Taysha Gene Therapies Inc., a new Dallas-based company reuniting former executives of Avexis Inc. and its funders, has launched with a $30 million seed financing intended to advance a pipeline of 15 new AAV-based candidates. Its team expects to file four INDs by the end of 2021, starting with one for GM2-gangliosidosis that could move to the clinic later this year. Programs targeting SURF1 deficiency, SLC6A1 genetic epilepsy and Rett syndrome will follow. PBM Capital, the first institutional investor in Avexis, and Nolan Capital, the investment fund of former Avexis CEO Sean Nolan, co-led the round. Nolan joined as board chair.
The company is partnering with the University of Texas Southwestern's gene therapy program and department of pediatrics, which will run discovery and preclinical research, lead IND-enabling studies and provide clinical manufacturing. The university is also an equity owner in the company, with a seat on its board. Members of Taysha's team will lead clinical development, regulatory strategy and commercial manufacturing and marketing.

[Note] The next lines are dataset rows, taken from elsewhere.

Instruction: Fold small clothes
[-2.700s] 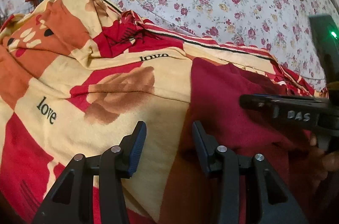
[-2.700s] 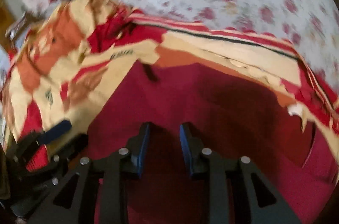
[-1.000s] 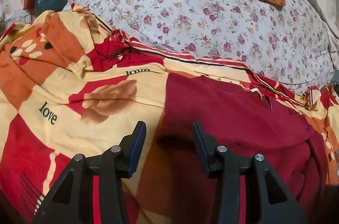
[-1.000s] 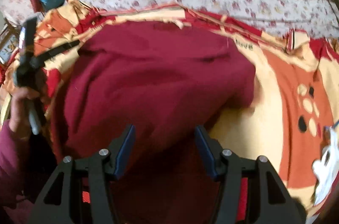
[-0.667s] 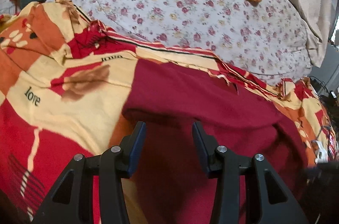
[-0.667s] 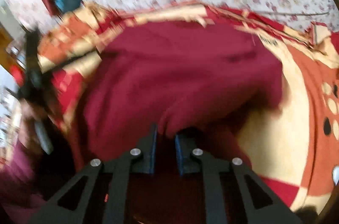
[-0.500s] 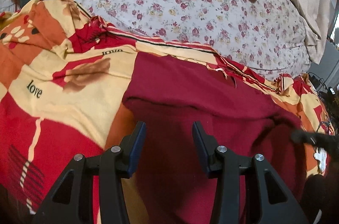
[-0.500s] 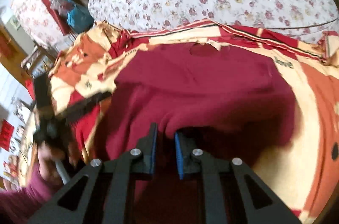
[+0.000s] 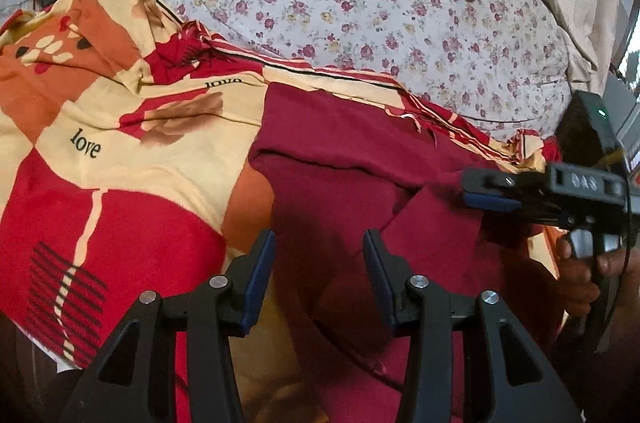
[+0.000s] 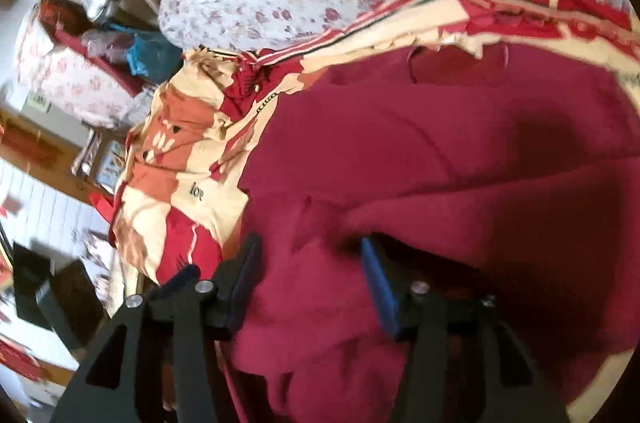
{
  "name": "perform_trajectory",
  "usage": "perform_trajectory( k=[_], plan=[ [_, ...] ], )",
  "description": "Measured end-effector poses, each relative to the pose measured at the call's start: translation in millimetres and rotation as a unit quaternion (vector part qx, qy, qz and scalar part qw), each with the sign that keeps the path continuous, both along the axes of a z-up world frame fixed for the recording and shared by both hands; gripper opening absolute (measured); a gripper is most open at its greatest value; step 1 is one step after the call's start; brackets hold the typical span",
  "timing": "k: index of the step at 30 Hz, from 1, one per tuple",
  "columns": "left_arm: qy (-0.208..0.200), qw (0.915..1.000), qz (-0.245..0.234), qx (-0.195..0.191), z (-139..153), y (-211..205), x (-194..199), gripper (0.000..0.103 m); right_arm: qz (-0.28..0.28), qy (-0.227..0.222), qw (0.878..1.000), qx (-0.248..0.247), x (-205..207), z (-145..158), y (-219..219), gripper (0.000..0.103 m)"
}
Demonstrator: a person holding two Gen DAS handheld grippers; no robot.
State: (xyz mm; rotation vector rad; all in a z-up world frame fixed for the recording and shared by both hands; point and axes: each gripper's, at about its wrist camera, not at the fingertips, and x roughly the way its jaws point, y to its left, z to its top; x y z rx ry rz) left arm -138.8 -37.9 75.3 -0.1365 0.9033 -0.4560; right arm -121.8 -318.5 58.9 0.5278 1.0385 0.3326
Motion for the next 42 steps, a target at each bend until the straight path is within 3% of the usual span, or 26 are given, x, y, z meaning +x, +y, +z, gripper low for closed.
perform_trajectory(
  k=[5, 7, 12, 14, 20, 23, 28, 32, 35, 39, 42],
  plan=[
    [0.019, 0.9997, -0.004, -0.017, -3.5, -1.6, 1.7, 0.024, 0.028, -0.017, 0.997, -0.067, -38.5, 15.1, -4.4, 0.059],
    [0.022, 0.9997, -0.011, -0.008, -6.6, -9.6, 4.1, 0.024, 0.031, -0.016, 0.996, -0.079, -51.3, 15.3, -8.4, 0.061],
    [0.052, 0.9923, -0.064, 0.093, -26.3, -45.9, -0.6, 0.024, 0.017, -0.004, 0.998, -0.063, -73.0, 11.9, -24.9, 0.061],
    [0.048, 0.9905, -0.071, 0.108, -28.0, -47.6, -8.4, 0.024, 0.015, -0.004, 0.998, -0.06, -79.4, 10.8, -28.5, 0.062],
    [0.058, 0.992, -0.055, 0.098, -31.6, -36.8, -4.3, 0.024, 0.008, 0.013, 0.999, -0.031, -84.7, -1.4, -35.2, 0.065],
    [0.068, 0.9911, -0.074, 0.086, -33.9, -41.6, -4.1, 0.024, 0.011, 0.009, 0.999, -0.032, -86.8, -0.8, -31.7, 0.065],
    [0.053, 0.987, -0.114, 0.1, -32.0, -53.7, -14.8, 0.024, 0.009, 0.004, 0.999, -0.039, -87.6, 4.0, -33.6, 0.065],
    [0.072, 0.988, -0.107, 0.086, -35.7, -47.4, -8.8, 0.0, -0.004, 0.004, 0.999, -0.033, -89.8, 5.8, -41.0, 0.065],
    [0.08, 0.989, -0.112, 0.052, -14.1, -44.2, -6.5, 0.0, -0.014, -0.008, 0.999, -0.049, -94.7, 13.8, -47.6, 0.065],
    [0.003, 0.9871, -0.151, 0.053, 50.5, -54.1, -12.0, 0.0, -0.055, -0.028, 0.996, -0.068, -98.3, 27.8, -74.1, 0.066],
    [-0.033, 0.9828, -0.176, 0.046, 93.2, -64.2, -7.1, 0.0, -0.092, -0.027, 0.993, -0.064, -99.3, 30.5, -96.2, 0.068]
  ],
)
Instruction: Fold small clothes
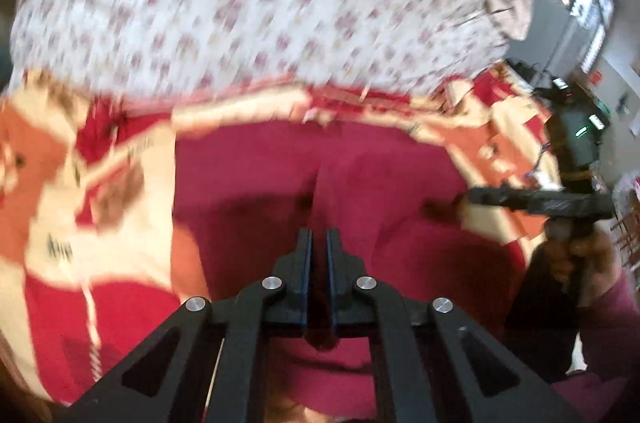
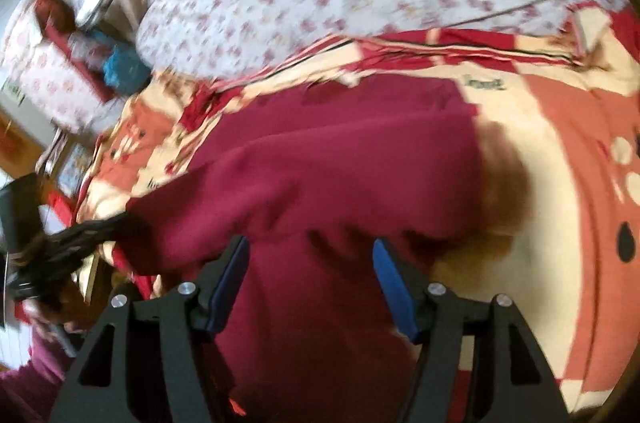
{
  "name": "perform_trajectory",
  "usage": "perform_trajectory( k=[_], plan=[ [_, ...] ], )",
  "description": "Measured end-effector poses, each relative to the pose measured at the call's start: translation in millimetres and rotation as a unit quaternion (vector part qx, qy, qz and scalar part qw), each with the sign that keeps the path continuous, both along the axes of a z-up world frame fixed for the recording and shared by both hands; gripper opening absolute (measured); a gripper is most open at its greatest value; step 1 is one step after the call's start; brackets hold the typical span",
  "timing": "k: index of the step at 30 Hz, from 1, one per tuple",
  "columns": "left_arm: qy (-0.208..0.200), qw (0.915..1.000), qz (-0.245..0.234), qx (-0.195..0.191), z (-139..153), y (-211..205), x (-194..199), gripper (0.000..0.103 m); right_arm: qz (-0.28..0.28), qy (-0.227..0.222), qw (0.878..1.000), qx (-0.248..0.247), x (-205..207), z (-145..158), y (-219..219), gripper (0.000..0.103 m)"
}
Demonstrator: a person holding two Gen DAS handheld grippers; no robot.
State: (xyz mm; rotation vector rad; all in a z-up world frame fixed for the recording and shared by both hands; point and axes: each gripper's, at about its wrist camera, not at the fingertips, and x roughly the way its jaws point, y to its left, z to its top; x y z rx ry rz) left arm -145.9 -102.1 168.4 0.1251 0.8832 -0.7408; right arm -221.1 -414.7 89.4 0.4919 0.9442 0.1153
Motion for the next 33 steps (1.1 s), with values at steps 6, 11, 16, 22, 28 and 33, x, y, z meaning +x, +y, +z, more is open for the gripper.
perform_trajectory(
  k=[6, 11, 16, 22, 28, 33],
  plan=[
    [-0.042, 0.9987, -0.015, -0.024, 73.7, -22.2, 28.9, 0.0, -0.019, -0.002, 1.0, -0.022, -7.0, -0.2, -17.7, 0.068],
    [-0.064, 0.9962, -0.024, -0.055, 125.7, -34.4, 41.8, 0.0, -0.053, -0.007, 0.999, 0.0, -7.9, -1.7, -38.6, 0.069],
    [-0.089, 0.9926, -0.039, -0.072, 167.5, -43.9, 35.7, 0.0, -0.076, -0.026, 0.997, 0.005, 2.0, 10.4, -59.0, 0.071],
    [-0.125, 0.989, -0.027, -0.076, 207.8, -57.3, 38.9, 0.0, -0.013, -0.054, 0.998, -0.032, 1.7, 22.7, -34.3, 0.082],
    [-0.115, 0.99, -0.031, -0.075, 206.2, -69.9, 46.4, 0.0, 0.002, -0.012, 0.995, -0.098, 1.8, 0.1, -21.8, 0.087],
    [-0.048, 0.9983, -0.014, -0.03, 136.0, -70.2, 53.3, 0.0, 0.001, -0.018, 0.997, -0.069, 1.7, 3.3, -27.8, 0.087]
  ],
)
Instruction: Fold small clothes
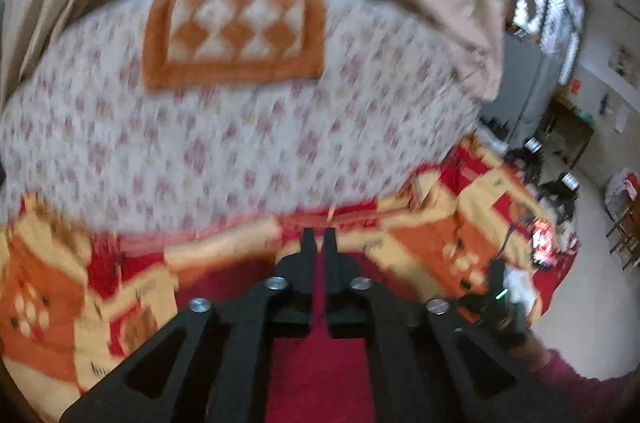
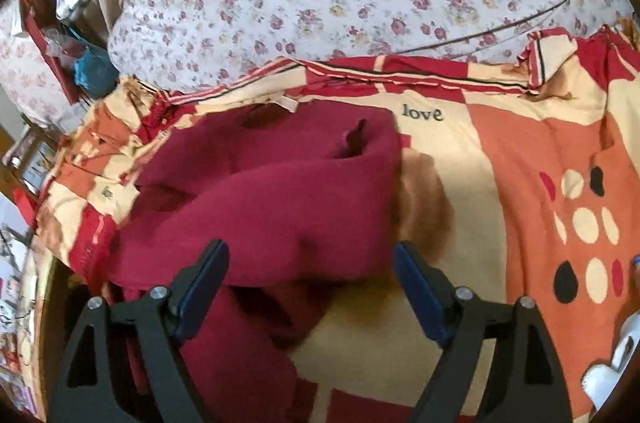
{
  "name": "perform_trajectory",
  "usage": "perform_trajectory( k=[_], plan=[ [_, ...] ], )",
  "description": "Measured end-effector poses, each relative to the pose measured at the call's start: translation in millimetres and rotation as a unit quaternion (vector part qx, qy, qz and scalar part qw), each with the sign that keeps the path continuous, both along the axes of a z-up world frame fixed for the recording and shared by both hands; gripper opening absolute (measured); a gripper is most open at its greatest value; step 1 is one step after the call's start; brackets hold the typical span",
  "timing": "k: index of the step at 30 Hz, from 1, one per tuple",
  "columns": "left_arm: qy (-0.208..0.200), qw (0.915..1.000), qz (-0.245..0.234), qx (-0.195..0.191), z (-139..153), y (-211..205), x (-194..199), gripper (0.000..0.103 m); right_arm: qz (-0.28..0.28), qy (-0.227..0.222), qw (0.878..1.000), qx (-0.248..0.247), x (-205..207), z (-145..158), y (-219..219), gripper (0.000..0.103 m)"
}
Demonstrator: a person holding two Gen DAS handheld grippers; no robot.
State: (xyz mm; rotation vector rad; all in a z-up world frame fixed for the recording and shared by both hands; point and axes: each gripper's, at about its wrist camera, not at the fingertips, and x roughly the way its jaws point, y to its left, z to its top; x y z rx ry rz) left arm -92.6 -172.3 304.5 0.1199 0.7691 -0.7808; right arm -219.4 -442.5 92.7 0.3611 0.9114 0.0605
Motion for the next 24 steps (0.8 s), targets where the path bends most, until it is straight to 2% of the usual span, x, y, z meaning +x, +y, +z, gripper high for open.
perform_trajectory(
  k=[2, 4, 7, 12, 14, 17, 21, 24],
  plan=[
    [0.052, 0.9982, 0.01, 0.029, -45.3, 5.7, 5.6, 0.01, 0.001, -0.004, 1.0, 0.006, 0.0, 0.3, 2.0, 0.087],
    [0.076, 0.9951, 0.029, 0.057, -82.5, 13.4, 6.6, 0.01, 0.001, 0.0, 1.0, 0.015, 1.4, -3.1, 3.3, 0.087],
    [0.096, 0.9859, 0.051, 0.127, -143.8, 21.3, 5.0, 0.01, 0.004, 0.011, 0.999, 0.031, 4.0, -10.9, 5.9, 0.087],
    [0.132, 0.9717, 0.055, 0.188, -219.9, 31.5, 3.4, 0.01, 0.011, 0.02, 0.999, 0.044, 6.5, -16.1, 17.0, 0.087],
    [0.141, 0.9679, 0.06, 0.199, -233.5, 40.5, 4.8, 0.01, 0.021, 0.021, 0.998, 0.049, 5.5, -16.6, 21.7, 0.087],
    [0.157, 0.9702, 0.044, 0.179, -242.4, 52.1, 2.0, 0.011, 0.032, 0.027, 0.998, 0.047, 6.3, -18.6, 26.8, 0.087],
    [0.164, 0.9655, 0.028, 0.2, -256.6, 46.6, 1.1, 0.012, 0.034, 0.038, 0.998, 0.049, 11.4, -26.1, 32.7, 0.087],
    [0.169, 0.9651, 0.03, 0.198, -259.5, 48.0, 3.1, 0.012, 0.043, 0.039, 0.997, 0.052, 11.1, -25.5, 39.0, 0.087]
  ],
)
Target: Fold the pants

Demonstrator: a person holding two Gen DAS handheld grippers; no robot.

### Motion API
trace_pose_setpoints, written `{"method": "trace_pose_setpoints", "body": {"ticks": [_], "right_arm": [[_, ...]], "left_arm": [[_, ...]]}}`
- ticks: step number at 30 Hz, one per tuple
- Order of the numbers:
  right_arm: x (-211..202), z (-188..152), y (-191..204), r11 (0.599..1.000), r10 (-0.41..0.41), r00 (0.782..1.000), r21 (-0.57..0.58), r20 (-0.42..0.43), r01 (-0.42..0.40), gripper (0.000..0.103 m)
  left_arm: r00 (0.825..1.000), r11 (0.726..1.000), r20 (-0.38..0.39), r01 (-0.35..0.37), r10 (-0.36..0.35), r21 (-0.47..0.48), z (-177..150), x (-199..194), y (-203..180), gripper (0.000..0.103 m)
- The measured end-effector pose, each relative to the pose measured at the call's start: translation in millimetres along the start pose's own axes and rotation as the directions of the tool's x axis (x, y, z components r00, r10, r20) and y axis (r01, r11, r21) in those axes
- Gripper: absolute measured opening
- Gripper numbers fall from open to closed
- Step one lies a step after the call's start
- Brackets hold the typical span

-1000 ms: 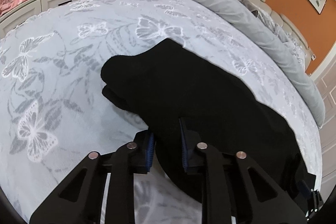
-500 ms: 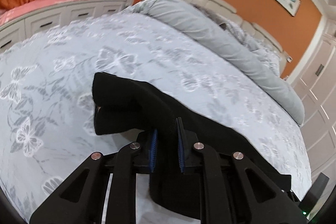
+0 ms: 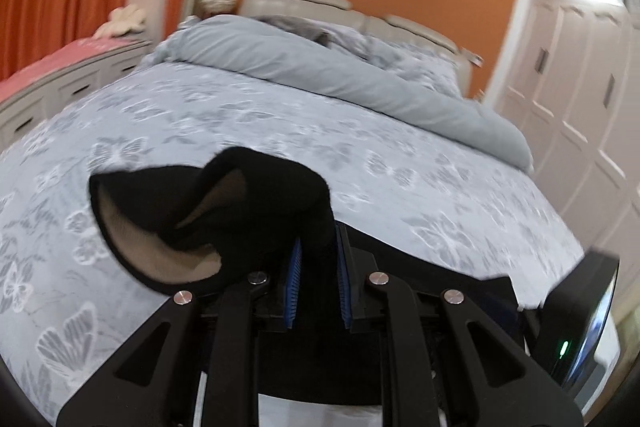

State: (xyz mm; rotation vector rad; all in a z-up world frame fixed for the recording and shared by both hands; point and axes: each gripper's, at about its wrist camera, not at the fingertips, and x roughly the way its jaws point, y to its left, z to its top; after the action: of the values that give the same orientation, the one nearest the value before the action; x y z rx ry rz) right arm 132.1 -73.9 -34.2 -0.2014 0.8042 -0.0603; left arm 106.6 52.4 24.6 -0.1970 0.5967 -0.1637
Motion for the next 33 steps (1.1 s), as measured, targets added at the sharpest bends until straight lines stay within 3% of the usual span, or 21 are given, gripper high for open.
{"method": "trace_pose_setpoints", "body": {"ticks": [2,4,5,9,12,14,16,18,20,22,24,25,26,27,28,29,30,33], "right_arm": [[0,-6,-26,0.999,-0.028,1.000,0.032,-0.007,0.028,0.067],[-2,-13,-55,0.996,-0.065,0.998,0.065,-0.012,0.065,0.067],[-4,-17,-66,0.993,-0.079,0.997,0.082,-0.014,0.080,0.067],[-8,-34,-122,0.978,-0.121,0.992,0.169,-0.034,0.125,0.070],[-10,-41,-151,0.962,-0.118,0.992,0.240,-0.047,0.126,0.070],[-15,-41,-159,0.956,-0.108,0.993,0.270,-0.038,0.115,0.070],[-20,-35,-160,0.953,-0.096,0.995,0.287,-0.016,0.096,0.072],[-23,-30,-152,0.958,-0.074,0.997,0.278,0.001,0.071,0.073],[-24,-26,-140,0.967,-0.061,0.998,0.247,0.007,0.057,0.074],[-21,-24,-127,0.978,-0.059,0.998,0.203,0.004,0.057,0.074],[-18,-24,-113,0.985,-0.060,0.998,0.161,-0.003,0.060,0.074],[-16,-25,-109,0.987,-0.061,0.998,0.147,-0.009,0.061,0.074],[-14,-25,-106,0.988,-0.059,0.998,0.141,-0.014,0.061,0.074],[-11,-25,-104,0.988,-0.056,0.998,0.141,-0.019,0.058,0.074],[-11,-25,-103,0.988,-0.052,0.998,0.142,-0.022,0.054,0.074],[-9,-24,-103,0.988,-0.046,0.999,0.149,-0.025,0.049,0.074],[-9,-23,-103,0.987,-0.045,0.999,0.155,-0.024,0.048,0.074],[-15,-22,-109,0.982,-0.049,0.999,0.181,-0.003,0.048,0.074]], "left_arm": [[1.000,0.999,-0.013,0.022,-0.022,0.036,-7,3,-19,0.015],[0.995,0.992,-0.030,0.093,-0.091,0.086,-16,7,-44,0.002],[0.992,0.984,-0.031,0.122,-0.119,0.127,-21,5,-61,0.002],[0.985,0.947,-0.062,0.173,-0.162,0.270,-53,5,-117,0.007],[0.970,0.927,-0.167,0.221,-0.177,0.303,-77,15,-136,0.013],[0.960,0.939,-0.215,0.234,-0.181,0.251,-78,19,-125,0.022],[0.965,0.976,-0.209,0.185,-0.158,0.118,-66,14,-83,0.046],[0.977,0.991,-0.168,0.129,-0.131,-0.021,-52,6,-39,0.066],[0.989,0.982,-0.122,0.067,-0.089,-0.174,-36,-6,12,0.075],[0.996,0.950,-0.086,-0.011,-0.017,-0.313,-25,-15,66,0.082],[0.992,0.924,-0.124,-0.081,0.037,-0.375,-24,-8,101,0.089],[0.982,0.918,-0.188,-0.095,0.023,-0.384,-26,7,112,0.089],[0.971,0.916,-0.240,-0.081,-0.017,-0.393,-30,21,117,0.088],[0.947,0.905,-0.302,-0.028,-0.112,-0.424,-35,43,121,0.073],[0.922,0.896,-0.349,-0.003,-0.170,-0.445,-39,60,119,0.053],[0.913,0.904,-0.376,-0.021,-0.157,-0.428,-40,68,114,0.026],[0.920,0.929,-0.378,-0.044,-0.106,-0.367,-34,71,101,0.010],[0.948,0.969,-0.304,0.019,-0.096,-0.247,0,54,53,0.009]]}}
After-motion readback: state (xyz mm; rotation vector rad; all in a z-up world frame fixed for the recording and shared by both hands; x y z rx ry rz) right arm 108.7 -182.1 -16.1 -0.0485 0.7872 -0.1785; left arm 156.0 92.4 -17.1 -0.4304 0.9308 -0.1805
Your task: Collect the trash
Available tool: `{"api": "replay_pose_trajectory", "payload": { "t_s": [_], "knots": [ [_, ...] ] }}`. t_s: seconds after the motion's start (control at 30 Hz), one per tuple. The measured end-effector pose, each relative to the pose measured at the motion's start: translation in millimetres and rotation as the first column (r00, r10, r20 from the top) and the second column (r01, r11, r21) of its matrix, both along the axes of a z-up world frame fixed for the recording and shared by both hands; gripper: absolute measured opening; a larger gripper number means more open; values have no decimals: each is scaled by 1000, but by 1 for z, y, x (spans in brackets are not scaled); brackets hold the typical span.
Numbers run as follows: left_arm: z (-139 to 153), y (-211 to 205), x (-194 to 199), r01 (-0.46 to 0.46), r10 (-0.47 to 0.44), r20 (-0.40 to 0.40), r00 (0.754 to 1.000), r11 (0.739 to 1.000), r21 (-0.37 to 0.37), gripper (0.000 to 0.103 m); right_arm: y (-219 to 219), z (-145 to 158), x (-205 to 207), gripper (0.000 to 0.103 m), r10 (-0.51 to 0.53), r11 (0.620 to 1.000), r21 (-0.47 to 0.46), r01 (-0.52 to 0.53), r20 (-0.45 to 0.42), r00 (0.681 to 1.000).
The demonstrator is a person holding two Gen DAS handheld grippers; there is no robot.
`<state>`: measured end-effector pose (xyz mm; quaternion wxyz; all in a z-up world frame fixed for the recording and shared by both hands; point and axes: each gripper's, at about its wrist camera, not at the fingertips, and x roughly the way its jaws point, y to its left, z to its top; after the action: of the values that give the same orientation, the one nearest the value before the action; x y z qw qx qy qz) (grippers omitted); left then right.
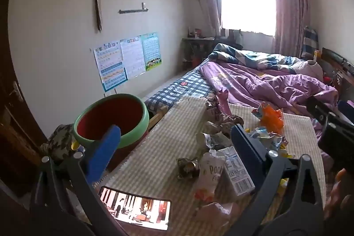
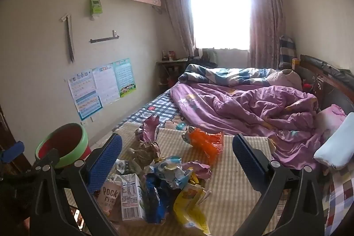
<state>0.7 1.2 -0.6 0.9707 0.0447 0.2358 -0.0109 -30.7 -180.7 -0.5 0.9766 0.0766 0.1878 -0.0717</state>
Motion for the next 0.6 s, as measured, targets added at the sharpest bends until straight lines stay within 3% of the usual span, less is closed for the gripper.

The startup's most advanced asset, TGTX-101 for GM2, is currently in potency testing ahead of a pending CTA filing in Canada, where an initial trial will be run at Kingston, Ontario-based Queen's University, a collaborator with UT Southwestern scientist Steve Gray on its development.
The overall portfolio has three broad themes: neurodegenerative disorders, neurodevelopmental diseases and genetic forms of epilepsy. But it also has an overarching strategy built into it, owing to a key contrast between small-molecule and gene therapy commercial life cycles, Taysha's president, CEO and founder, RA Session II told BioWorld.
While small-molecule sales typically ramp up to their peak over five years or so before plateauing and declining from generic competition, Session said that gene therapies require more of a portfolio approach. "You have to constantly be launching new programs," he said, describing a commercial cycle geared toward sustainability. Whether such a strategy will be sustainable for patients, who faced list pricing of $2.1 million for Avexis' first commercial medicine, Zolgensma (onasemnogene abeparvovec), remains to be seen. Though, as with other medicines, time, competition, insurance and patient support programs will likely moderate eventual out-of-pocket costs, should Taysha's therapies make it to market.
"With the first program launching, you'll treat the prevalent population relatively quickly. As you're ramping down to start treating the incidence population, your next program is now launching and hopefully getting commercial approval" as part of a repeating cycle, he said.
All of the programs in Taysha's portfolio are built with an adeno-associated virus serotype 9 vector (AAV9) the commercially proven vector used in the Avexis-developed spinal muscular atrophy therapy Zolgensma. "We know that it works," Session said. For that reason, at Taysha, the focus is on diversifying the payloads the capsid carries. In the company's lead program, that means deploying a gene replacement construct. In other cases, gene knockdown with mRNA or other approaches will be called for. In addition to the 15 candidates already in its portfolio, the company has options on an additional four programs.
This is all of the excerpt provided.